Maybe not if all you're doing is hooking some nodes together. That said, I have personally used these Tailscale features that with a quick glance I don't see Meshnet having:

- ephemeral nodes are super useful for things like attaching a GitHub action runner or a fly.io instance to your tailnet

- Tailscale's ACL system has a ton of capabilities

- getting corporate buy-in is possible, vs trying to get a business to buy into Nord meshnet for actual workloads


What other VPNs do mesh networking? I only know of zerotier (proprietary) and nebula (FOSS except that the Android app is proprietary)


Probably the closest to tailscale, optionally selfhosted, and using wireguard meshing would be https://netbird.io/


Shameless plug, but some of the Nebula team (including myself) works on https://www.defined.net/ (proprietary managed Nebula networks.)

Also, ZeroTier is "open-source ish." They use the BSL license for most of their code (https://www.zerotier.com/blog/on-the-gpl-to-bsl-transition/) and I believe you can self-host (https://docs.zerotier.com/selfhost/)


> Shameless plug, but some of the Nebula team (including myself) works on https://www.defined.net/ (proprietary managed Nebula networks.)

My one objection to Nebula is that its Android app is proprietary, and your response is to plug the even more proprietary way to run it?

> Also, ZeroTier is "open-source ish."

So it's not FOSS.


Sorry, I wasn't aware you had objections to proprietary products! After all, this was a thread about Tailscale and alternatives. :) Many people find it painful to setup a VPN network and prefer a managed solution (e.g. Tailscale instead of Wireguard.) Likewise, people have different understandings of what exactly FOSS means and I'm not deeply familiar with the BSL, so I'm not sure whether it would meet your needs.

Best of luck in your search! Maybe take a look at Tinc or Yggdrasil.

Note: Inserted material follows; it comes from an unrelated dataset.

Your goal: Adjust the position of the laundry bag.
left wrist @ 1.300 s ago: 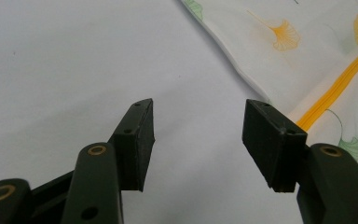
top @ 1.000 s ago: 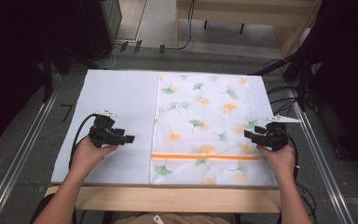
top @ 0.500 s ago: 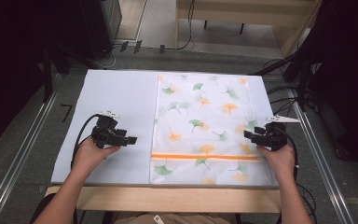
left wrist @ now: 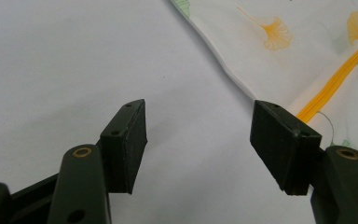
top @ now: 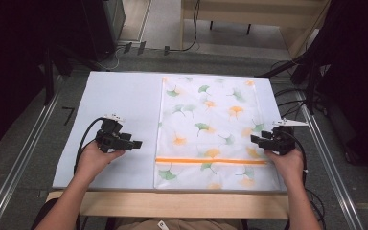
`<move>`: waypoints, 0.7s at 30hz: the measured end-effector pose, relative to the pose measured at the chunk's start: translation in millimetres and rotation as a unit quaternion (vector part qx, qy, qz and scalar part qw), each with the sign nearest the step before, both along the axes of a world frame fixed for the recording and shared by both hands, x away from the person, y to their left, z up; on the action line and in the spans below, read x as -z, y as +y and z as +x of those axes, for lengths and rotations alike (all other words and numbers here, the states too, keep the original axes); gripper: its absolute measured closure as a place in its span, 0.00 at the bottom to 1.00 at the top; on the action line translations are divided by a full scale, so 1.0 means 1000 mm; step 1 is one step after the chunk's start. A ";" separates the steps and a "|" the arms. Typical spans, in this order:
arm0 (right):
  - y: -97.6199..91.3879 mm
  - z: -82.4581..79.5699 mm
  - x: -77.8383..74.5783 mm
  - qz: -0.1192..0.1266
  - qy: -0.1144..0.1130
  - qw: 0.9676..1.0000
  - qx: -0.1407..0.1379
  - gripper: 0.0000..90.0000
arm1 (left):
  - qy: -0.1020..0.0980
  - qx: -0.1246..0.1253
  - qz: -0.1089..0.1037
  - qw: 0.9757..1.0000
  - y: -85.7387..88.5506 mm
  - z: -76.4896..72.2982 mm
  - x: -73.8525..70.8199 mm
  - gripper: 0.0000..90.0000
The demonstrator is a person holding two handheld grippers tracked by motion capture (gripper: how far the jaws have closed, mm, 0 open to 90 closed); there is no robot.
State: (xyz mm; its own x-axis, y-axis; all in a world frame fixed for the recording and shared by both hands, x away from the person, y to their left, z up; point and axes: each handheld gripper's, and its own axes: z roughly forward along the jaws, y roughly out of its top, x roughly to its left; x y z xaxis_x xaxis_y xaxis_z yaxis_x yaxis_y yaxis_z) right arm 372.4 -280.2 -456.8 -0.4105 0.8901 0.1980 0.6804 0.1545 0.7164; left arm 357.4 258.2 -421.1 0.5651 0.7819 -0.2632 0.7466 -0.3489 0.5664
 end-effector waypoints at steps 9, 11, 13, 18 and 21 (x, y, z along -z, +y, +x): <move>-0.005 -0.001 -0.002 0.002 -0.003 1.000 0.010 0.50 | 0.004 -0.006 0.009 1.000 -0.011 -0.001 0.001 0.42; -0.007 -0.001 -0.002 0.002 -0.003 1.000 0.013 0.50 | 0.003 -0.002 0.003 1.000 -0.015 -0.001 0.001 0.42; -0.010 -0.001 -0.002 0.001 -0.002 1.000 0.017 0.51 | 0.005 0.003 -0.002 1.000 -0.018 -0.001 0.001 0.43; -0.015 -0.001 0.000 -0.006 0.000 1.000 0.023 0.50 | 0.009 0.017 -0.002 1.000 -0.030 -0.001 0.004 0.43; -0.017 0.000 0.003 -0.012 0.005 1.000 0.027 0.50 | 0.009 0.022 -0.003 1.000 -0.037 0.000 0.006 0.44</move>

> Likewise, people have different understandings of what exactly FOSS means and I'm not deeply familiar with the BSL, so I'm not sure whether it would meet your needs.

https://mariadb.com/bsl11/

> The Business Source License (this document, or the “License”) is not an Open Source license.

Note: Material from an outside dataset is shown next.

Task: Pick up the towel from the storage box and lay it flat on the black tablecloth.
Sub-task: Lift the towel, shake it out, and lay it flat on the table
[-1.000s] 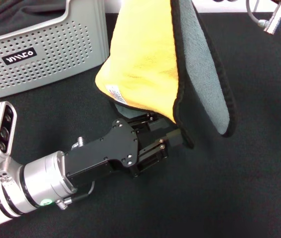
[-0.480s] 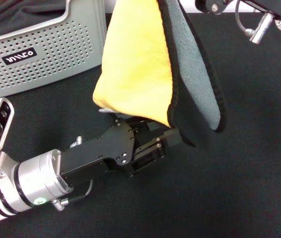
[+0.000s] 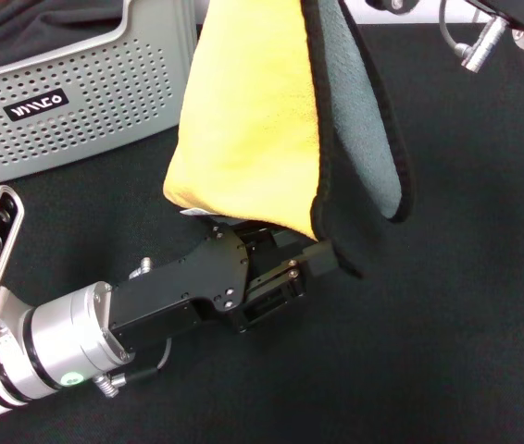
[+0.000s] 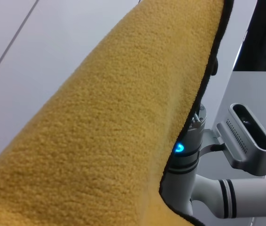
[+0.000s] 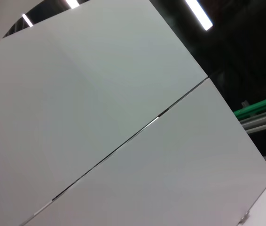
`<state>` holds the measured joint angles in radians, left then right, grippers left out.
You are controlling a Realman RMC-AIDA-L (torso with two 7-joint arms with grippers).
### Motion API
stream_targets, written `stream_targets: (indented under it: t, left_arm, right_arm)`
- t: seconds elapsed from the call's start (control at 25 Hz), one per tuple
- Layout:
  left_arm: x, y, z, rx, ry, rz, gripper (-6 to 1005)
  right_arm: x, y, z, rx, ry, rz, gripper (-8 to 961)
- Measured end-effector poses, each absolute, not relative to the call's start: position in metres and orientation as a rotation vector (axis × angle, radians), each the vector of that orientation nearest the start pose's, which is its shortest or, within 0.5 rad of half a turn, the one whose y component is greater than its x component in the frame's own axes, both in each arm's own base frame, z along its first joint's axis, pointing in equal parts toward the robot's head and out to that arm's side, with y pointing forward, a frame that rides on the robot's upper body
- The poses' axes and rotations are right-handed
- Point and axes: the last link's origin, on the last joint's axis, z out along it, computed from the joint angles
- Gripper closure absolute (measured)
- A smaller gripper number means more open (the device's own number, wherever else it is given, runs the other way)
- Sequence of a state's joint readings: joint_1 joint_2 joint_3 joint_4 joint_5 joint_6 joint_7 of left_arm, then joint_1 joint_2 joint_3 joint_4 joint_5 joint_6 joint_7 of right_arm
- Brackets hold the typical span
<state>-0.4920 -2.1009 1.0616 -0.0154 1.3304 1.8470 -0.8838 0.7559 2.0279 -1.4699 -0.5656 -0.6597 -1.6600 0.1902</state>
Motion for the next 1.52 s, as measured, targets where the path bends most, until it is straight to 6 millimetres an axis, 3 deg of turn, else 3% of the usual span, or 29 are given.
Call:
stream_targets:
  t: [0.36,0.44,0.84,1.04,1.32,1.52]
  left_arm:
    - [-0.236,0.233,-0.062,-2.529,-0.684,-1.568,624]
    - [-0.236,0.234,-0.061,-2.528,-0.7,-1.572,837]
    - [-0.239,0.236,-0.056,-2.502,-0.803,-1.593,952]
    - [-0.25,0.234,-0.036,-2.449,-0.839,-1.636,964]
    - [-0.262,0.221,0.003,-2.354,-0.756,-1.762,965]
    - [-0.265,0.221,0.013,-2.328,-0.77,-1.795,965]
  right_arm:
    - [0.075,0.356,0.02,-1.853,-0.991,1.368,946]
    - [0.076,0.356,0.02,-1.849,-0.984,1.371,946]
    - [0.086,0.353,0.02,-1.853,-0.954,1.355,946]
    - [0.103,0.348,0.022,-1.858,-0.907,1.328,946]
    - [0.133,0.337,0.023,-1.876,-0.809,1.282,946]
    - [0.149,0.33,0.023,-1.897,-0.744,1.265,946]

I'm gonna take them at their word.

> Best of luck in your search! Maybe take a look at Tinc or Yggdrasil.

I did, but thanks:)


I've tried Nebula before, admittedly a while ago, and it seemed interesting, but much less user friendly than Tailscale. But one of these days I would like to play around with defined.net just to see what other options are out there.

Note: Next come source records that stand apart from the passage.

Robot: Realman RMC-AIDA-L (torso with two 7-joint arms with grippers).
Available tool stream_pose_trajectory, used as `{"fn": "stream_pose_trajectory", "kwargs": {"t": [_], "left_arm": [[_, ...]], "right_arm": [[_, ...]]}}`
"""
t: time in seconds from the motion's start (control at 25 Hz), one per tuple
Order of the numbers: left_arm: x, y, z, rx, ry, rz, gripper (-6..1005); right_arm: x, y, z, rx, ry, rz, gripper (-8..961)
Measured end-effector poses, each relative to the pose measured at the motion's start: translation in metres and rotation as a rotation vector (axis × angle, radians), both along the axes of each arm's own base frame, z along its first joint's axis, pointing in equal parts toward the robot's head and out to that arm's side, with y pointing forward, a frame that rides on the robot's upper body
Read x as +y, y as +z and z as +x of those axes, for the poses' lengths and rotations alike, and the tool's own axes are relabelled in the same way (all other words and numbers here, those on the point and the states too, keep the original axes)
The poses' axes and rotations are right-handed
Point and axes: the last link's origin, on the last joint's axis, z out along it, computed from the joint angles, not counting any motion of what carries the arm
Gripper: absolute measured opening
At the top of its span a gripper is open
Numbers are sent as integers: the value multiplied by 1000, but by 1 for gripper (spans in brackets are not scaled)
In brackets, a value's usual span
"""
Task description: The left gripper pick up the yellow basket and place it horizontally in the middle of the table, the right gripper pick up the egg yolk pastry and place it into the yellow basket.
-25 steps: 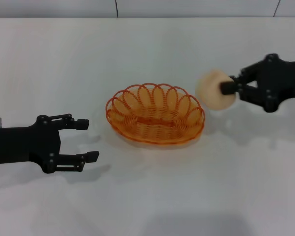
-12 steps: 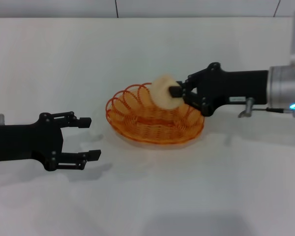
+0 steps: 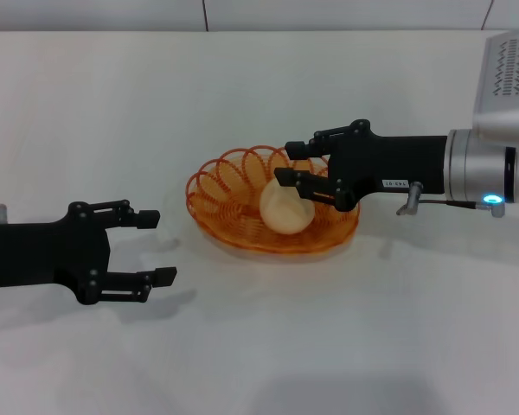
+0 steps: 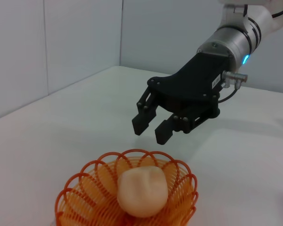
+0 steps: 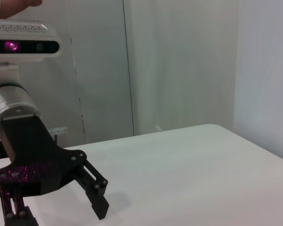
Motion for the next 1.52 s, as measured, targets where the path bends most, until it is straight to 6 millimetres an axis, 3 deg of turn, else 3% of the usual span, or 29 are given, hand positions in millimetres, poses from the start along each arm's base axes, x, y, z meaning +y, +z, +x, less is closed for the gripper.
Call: {"fn": "stream_pose_trajectory", "kwargs": {"t": [0.16, 0.4, 0.68, 0.76, 0.96, 1.16, 1.52], "left_arm": [[0, 0, 0, 1, 1, -1, 807], [-1, 1, -1, -1, 6, 4, 807], [0, 3, -3, 3, 7, 8, 807], [0, 3, -3, 3, 6, 9, 807], [0, 4, -2, 4, 5, 10, 806], [2, 4, -1, 4, 1, 10, 806], [2, 3, -1, 11, 1, 0, 806]], "right_arm": [[-1, 1, 1, -2, 6, -2, 398], [-10, 10, 8, -4, 54, -40, 554], [-34, 45, 54, -33, 65, -76, 759], [-35, 50, 58, -31, 55, -72, 823], [-41, 62, 77, -33, 14, -49, 861], [-48, 58, 90, -72, 3, -70, 857], [-52, 50, 95, -72, -2, -88, 857]]}}
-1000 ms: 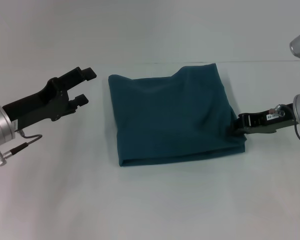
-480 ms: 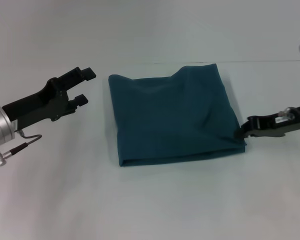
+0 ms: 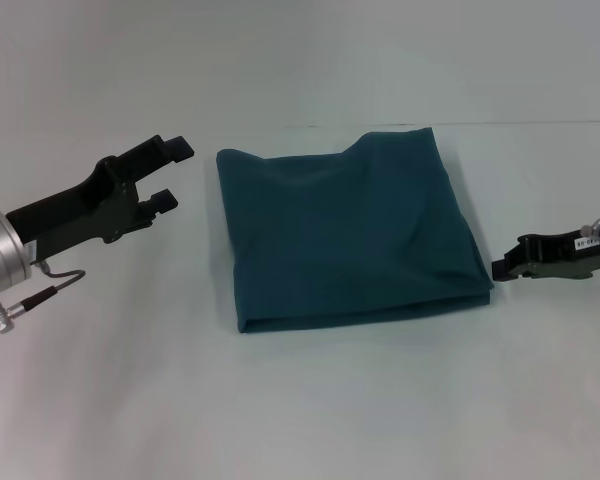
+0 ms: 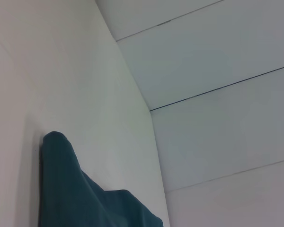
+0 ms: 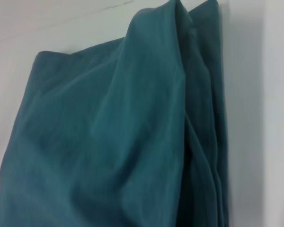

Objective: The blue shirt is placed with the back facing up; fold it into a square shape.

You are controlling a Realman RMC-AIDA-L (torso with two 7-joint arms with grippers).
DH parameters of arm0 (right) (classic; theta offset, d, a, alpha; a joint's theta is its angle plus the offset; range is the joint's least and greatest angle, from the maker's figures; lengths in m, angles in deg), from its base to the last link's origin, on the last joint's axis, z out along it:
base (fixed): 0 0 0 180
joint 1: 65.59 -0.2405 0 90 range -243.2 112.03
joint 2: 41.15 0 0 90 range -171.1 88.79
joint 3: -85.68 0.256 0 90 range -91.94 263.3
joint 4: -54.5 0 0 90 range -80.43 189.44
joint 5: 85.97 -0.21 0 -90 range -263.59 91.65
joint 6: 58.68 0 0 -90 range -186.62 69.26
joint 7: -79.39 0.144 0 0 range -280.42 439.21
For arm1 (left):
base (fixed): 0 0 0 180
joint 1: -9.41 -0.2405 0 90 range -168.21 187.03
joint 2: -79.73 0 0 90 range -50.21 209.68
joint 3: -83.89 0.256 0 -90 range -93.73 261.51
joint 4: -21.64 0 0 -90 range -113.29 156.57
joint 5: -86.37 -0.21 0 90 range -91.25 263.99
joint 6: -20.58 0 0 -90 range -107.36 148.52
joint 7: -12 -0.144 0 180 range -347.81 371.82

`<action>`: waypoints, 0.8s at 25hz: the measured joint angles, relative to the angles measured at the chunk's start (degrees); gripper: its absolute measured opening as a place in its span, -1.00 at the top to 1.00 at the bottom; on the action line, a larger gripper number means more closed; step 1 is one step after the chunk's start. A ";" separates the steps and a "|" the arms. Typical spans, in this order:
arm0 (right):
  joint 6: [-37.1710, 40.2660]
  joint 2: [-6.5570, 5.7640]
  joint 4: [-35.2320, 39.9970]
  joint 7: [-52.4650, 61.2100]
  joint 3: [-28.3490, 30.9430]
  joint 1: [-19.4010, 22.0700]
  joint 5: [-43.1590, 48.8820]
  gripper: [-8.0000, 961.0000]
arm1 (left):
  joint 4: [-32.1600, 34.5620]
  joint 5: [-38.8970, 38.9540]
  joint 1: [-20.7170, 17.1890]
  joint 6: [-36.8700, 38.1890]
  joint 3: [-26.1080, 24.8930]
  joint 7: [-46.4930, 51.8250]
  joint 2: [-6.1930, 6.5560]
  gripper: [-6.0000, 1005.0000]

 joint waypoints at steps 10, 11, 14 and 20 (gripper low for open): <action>6.21 -1.04 3.62 -1.53 7.76 0.76 -0.98 0.93 | 0.00 -0.37 -0.23 0.87 0.00 0.00 0.10 -0.91; 7.61 -1.33 3.91 -2.39 9.23 0.77 -1.85 0.93 | 0.05 -0.42 -0.22 1.21 0.04 0.00 0.13 -0.91; 11.16 -2.71 3.91 -5.59 13.07 0.88 -5.92 0.84 | 0.43 -1.76 -0.23 3.13 0.30 0.02 0.35 -0.91; 11.61 -5.99 3.70 -3.54 18.64 3.37 -7.81 0.65 | 1.59 -8.42 0.10 8.52 0.35 2.90 1.06 -0.91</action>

I also tried ZeroTier and was extremely unimpressed, although again that was a few years ago. The performance on single threaded systems was absolutely terrible, which suggests some deeply broken code and made it unusable with a cheap VPS. The paceof development was also pretty slow and the insistence on homebrew crypto was also not confidence inspiring compared to something that used a proven solution like Wireguard.


ZeroTier works where Tailscale (Wireguard) is blocked eg Egypt.


Check out OpenZiti. Its open source, and does zero trust principles better. I wrote a blog comparing it and Tailscale - https://netfoundry.io/vpns/tailscale-and-wireguard-versus-ne...


There's zerotier, nebula like others have managed and also a few more older and fringey ones like tinc and hamachi that basically invented the same concept 10+ years before the rest.



I was all on board with WireGuard myself but couldn’t get smb working reliably. Saw someone say they’re had better performance with tailscale and sure enough I can actually use it. It’s not perfect or anything but quite amazing considering it’s still just WireGuard under the hood. Whatever magic configs they have, good job


The beauty of it is that you control it. And even scale it to console stuff. For my use, that’s desirable.

That said, I can totally see where a less DIY solution. VPNs fundamentally aren’t novel and there’s nothing wrong with Nord and similar products. (Although I don’t put any stock in the no logging claims)


I had no idea Nord offered that and we’ve used them for years.